**What to produce**
Down to the last line, the material below should be reproduced exactly.

**Data provided**
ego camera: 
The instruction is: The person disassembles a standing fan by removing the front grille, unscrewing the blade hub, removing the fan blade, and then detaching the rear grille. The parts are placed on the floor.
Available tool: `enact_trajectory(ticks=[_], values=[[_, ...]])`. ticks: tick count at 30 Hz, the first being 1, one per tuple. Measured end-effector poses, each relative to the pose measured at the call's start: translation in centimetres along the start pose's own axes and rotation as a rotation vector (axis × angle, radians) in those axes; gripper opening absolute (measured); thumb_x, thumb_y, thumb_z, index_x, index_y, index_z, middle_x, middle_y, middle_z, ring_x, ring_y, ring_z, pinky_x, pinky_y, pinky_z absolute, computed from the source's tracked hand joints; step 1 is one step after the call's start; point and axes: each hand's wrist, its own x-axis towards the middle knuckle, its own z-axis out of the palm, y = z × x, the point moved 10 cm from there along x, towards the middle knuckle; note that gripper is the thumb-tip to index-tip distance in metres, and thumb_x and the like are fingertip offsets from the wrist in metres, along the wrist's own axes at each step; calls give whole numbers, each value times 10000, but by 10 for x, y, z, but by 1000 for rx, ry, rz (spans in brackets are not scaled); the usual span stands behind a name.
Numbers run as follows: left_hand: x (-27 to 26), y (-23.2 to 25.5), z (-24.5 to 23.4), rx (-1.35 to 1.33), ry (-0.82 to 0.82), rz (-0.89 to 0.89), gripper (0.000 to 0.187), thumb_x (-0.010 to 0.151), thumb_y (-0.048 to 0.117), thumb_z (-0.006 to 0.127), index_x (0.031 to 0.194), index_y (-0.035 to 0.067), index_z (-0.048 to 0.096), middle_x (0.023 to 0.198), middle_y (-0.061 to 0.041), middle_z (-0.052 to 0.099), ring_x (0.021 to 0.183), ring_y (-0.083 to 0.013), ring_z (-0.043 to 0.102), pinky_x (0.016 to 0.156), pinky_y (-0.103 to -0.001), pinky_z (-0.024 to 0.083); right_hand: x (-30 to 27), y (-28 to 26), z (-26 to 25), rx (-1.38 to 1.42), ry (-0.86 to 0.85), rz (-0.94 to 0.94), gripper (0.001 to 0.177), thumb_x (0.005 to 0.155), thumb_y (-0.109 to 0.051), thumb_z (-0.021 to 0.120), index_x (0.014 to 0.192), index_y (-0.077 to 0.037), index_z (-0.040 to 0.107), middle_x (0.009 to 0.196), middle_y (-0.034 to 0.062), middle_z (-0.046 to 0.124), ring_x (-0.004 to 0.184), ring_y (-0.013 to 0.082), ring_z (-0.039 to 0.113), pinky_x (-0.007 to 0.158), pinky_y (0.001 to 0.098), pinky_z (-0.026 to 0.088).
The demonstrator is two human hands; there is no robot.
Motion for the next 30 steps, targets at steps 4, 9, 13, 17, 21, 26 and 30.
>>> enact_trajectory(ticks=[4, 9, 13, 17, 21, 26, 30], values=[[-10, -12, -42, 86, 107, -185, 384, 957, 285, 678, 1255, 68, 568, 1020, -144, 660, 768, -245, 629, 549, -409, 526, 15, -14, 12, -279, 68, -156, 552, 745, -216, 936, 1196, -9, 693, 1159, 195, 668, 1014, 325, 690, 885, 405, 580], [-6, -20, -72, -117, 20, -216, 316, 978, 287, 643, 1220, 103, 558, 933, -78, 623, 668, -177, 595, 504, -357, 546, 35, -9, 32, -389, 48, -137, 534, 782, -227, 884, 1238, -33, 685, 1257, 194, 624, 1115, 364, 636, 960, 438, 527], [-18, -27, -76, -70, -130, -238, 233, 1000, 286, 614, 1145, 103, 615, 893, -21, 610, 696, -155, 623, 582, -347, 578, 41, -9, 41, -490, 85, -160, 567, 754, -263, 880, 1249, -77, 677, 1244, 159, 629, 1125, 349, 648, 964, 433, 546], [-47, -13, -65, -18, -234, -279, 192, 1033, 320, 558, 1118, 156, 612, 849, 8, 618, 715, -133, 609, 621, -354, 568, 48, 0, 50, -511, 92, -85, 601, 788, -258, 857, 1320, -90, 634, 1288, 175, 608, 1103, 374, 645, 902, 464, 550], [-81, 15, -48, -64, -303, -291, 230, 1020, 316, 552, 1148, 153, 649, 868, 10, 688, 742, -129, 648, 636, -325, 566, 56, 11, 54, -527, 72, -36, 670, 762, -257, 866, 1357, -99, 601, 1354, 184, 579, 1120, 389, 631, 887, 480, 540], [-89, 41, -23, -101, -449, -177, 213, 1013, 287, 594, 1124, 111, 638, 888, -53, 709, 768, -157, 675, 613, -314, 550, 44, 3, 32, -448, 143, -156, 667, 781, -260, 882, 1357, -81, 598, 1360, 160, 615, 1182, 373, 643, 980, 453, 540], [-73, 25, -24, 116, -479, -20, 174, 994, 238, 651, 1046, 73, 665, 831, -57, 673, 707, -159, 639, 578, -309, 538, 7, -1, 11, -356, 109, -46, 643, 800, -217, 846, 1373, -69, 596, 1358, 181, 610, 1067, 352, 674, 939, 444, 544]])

**Solved exercise**
ego camera: 
The instruction is: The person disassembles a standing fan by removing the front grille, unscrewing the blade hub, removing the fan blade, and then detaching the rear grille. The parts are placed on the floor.
Available tool: `enact_trajectory(ticks=[_], values=[[_, ...]])`. ticks: tick count at 30 Hz, the first being 1, one per tuple. Measured end-effector poses, each relative to the pose measured at the call's start: translation in centimetres along the start pose's own axes and rotation as a rotation vector (axis × angle, radians) in those axes; gripper opening absolute (measured); thumb_x, thumb_y, thumb_z, index_x, index_y, index_z, middle_x, middle_y, middle_z, ring_x, ring_y, ring_z, pinky_x, pinky_y, pinky_z absolute, computed from the source's tracked hand joints; step 1 is one step after the call's start; point and axes: each hand's wrist, its own x-axis towards the middle knuckle, its own z-axis out of the palm, y = z × x, the point moved 10 cm from there along x, towards the middle knuckle; note that gripper is the thumb-tip to index-tip distance in metres, and thumb_x and the like are fingertip offsets from the wrist in metres, along the wrist's own axes at each step; calls give whole numbers, each value times 10000, but by 10 for x, y, z, but by 1000 for rx, ry, rz (spans in brackets are not scaled); the usual span stands behind a name.
Numbers run as follows: left_hand: x (-27 to 26), y (-23.2 to 25.5), z (-24.5 to 23.4), rx (-1.35 to 1.33), ry (-0.82 to 0.82), rz (-0.89 to 0.89), gripper (0.000 to 0.187), thumb_x (-0.010 to 0.151), thumb_y (-0.048 to 0.117), thumb_z (-0.006 to 0.127), index_x (0.031 to 0.194), index_y (-0.035 to 0.067), index_z (-0.048 to 0.096), middle_x (0.023 to 0.198), middle_y (-0.061 to 0.041), middle_z (-0.052 to 0.099), ring_x (0.021 to 0.183), ring_y (-0.083 to 0.013), ring_z (-0.043 to 0.102), pinky_x (0.016 to 0.156), pinky_y (-0.103 to -0.001), pinky_z (-0.024 to 0.083); right_hand: x (-30 to 27), y (-28 to 26), z (-26 to 25), rx (-1.38 to 1.42), ry (-0.86 to 0.85), rz (-0.94 to 0.94), gripper (0.001 to 0.177), thumb_x (0.005 to 0.155), thumb_y (-0.109 to 0.051), thumb_z (-0.021 to 0.120), index_x (0.014 to 0.192), index_y (-0.077 to 0.037), index_z (-0.040 to 0.107), middle_x (0.009 to 0.196), middle_y (-0.034 to 0.062), middle_z (-0.046 to 0.124), ring_x (-0.004 to 0.184), ring_y (-0.013 to 0.082), ring_z (-0.039 to 0.113), pinky_x (-0.007 to 0.158), pinky_y (0.001 to 0.098), pinky_z (-0.026 to 0.088).
The demonstrator is two human hands; there is no robot.
Motion for the next 30 steps, targets at steps 4, 9, 13, 17, 21, 26 and 30.
>>> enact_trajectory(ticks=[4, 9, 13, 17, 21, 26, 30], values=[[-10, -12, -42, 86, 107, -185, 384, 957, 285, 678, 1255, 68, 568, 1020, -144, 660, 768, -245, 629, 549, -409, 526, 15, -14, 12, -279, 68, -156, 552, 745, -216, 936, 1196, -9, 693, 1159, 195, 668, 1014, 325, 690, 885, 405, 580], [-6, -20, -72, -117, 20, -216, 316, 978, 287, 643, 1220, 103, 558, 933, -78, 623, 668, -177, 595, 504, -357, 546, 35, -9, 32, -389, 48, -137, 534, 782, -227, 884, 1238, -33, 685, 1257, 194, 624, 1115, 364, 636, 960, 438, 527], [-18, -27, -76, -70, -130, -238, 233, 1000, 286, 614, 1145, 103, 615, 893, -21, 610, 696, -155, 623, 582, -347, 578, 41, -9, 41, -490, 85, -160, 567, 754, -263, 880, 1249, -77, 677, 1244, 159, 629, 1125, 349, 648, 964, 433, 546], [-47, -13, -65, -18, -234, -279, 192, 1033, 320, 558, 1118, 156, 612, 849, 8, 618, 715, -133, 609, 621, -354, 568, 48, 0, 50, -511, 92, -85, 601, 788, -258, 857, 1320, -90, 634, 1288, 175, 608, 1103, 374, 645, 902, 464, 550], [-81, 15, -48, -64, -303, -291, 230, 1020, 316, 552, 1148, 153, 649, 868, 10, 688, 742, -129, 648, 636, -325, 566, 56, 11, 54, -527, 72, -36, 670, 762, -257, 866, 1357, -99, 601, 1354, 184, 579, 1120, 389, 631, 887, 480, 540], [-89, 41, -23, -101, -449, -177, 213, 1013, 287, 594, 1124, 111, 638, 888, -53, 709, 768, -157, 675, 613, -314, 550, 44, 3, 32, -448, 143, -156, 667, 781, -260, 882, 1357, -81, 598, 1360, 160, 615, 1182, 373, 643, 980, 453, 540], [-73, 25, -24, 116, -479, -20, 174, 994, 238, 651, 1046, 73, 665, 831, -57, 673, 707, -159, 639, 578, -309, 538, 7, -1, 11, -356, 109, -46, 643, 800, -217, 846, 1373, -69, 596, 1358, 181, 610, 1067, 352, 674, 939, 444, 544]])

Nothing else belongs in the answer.